Start of PROVIDED MATERIAL

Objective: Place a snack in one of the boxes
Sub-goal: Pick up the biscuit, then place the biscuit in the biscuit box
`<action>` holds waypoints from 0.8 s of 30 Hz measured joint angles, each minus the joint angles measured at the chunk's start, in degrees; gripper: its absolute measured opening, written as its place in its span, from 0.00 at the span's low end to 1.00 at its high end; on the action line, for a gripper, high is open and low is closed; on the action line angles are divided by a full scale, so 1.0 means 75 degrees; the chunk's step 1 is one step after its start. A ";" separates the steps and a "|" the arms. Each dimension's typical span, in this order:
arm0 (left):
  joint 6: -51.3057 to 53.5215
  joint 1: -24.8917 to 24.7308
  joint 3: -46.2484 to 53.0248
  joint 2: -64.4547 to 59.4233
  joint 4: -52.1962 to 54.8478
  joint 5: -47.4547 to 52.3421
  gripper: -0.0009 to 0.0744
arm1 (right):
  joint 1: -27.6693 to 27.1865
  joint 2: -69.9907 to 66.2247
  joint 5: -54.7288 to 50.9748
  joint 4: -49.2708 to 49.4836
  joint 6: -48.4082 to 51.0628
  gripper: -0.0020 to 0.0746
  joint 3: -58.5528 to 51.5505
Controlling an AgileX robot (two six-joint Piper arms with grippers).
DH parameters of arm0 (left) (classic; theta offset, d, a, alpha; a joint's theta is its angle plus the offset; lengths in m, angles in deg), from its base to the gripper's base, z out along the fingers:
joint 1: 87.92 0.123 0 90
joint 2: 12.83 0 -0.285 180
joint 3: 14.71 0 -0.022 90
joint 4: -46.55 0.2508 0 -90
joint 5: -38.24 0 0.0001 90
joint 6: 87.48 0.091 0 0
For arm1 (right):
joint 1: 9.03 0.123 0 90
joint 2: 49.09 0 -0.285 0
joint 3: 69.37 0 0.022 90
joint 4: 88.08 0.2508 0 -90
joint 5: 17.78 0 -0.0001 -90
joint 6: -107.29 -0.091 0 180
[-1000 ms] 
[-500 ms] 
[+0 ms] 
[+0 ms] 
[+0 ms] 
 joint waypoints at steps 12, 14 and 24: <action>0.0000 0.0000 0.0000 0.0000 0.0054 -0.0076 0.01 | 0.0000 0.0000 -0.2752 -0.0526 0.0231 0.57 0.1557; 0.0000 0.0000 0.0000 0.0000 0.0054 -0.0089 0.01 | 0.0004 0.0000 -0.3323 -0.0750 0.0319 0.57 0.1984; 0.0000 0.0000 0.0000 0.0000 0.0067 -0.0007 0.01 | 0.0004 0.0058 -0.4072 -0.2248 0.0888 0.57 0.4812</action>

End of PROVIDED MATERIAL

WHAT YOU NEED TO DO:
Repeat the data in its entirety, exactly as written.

RESULT FOR THIS EXERCISE:
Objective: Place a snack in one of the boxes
Sub-goal: Pick up the biscuit, then place the biscuit in the biscuit box
`<action>` holds waypoints from 0.8 s of 30 Hz measured joint angles, each minus the joint angles measured at the chunk's start, in degrees; gripper: its absolute measured opening, written as its place in its span, from 0.00 at the span's low end to 1.00 at its high end; on the action line, for a gripper, high is open and low is closed; on the action line angles are divided by a full scale, so 1.0 means 75 degrees; the chunk's step 1 is one step after its start. A ";" separates the steps and a "|" the arms. Each dimension's typical span, in this order:
arm0 (left):
  joint 6: -51.3057 to 53.5215
  joint 1: -24.8917 to 24.7308
  joint 3: -46.2484 to 53.0248
  joint 2: -64.4547 to 59.4233
  joint 4: -52.1962 to 54.8478
  joint 5: -47.4547 to 52.3421
  gripper: -0.0009 to 0.0744
arm1 (right):
  joint 1: -27.6693 to 27.1865
  joint 2: -69.9907 to 66.2247
  joint 5: -54.7288 to 50.9748
  joint 4: -49.2708 to 49.4836
  joint 6: -48.4082 to 51.0628
  gripper: -0.0020 to 0.0746
  joint 3: -58.5528 to 51.5505
Controlling an AgileX robot (two six-joint Piper arms with grippers).
DH parameters of arm0 (left) (classic; theta offset, d, a, alpha; a joint's theta is its angle plus the offset; lengths in m, angles in deg), from its base to the gripper's base, z out along the fingers:
joint 1: 87.92 0.123 0 90
joint 2: 12.83 0 -0.285 180
joint 3: 14.71 0 -0.022 90
joint 4: -46.55 0.2508 0 -90
joint 5: -38.24 0 0.0001 90
joint 6: 87.48 0.091 0 0
For arm1 (right):
joint 1: 9.03 0.123 0 90
joint 2: 49.09 0 -0.285 0
joint 3: 69.37 0 0.022 90
joint 4: 88.08 0.2508 0 -90
joint 5: 17.78 0 -0.0001 -90
joint 6: -107.29 -0.091 0 180
[-1000 ms] 
[-500 ms] 
[+0 ms] 
[+0 ms] 
[+0 ms] 
 joint waypoints at steps 12, 14 and 24: <action>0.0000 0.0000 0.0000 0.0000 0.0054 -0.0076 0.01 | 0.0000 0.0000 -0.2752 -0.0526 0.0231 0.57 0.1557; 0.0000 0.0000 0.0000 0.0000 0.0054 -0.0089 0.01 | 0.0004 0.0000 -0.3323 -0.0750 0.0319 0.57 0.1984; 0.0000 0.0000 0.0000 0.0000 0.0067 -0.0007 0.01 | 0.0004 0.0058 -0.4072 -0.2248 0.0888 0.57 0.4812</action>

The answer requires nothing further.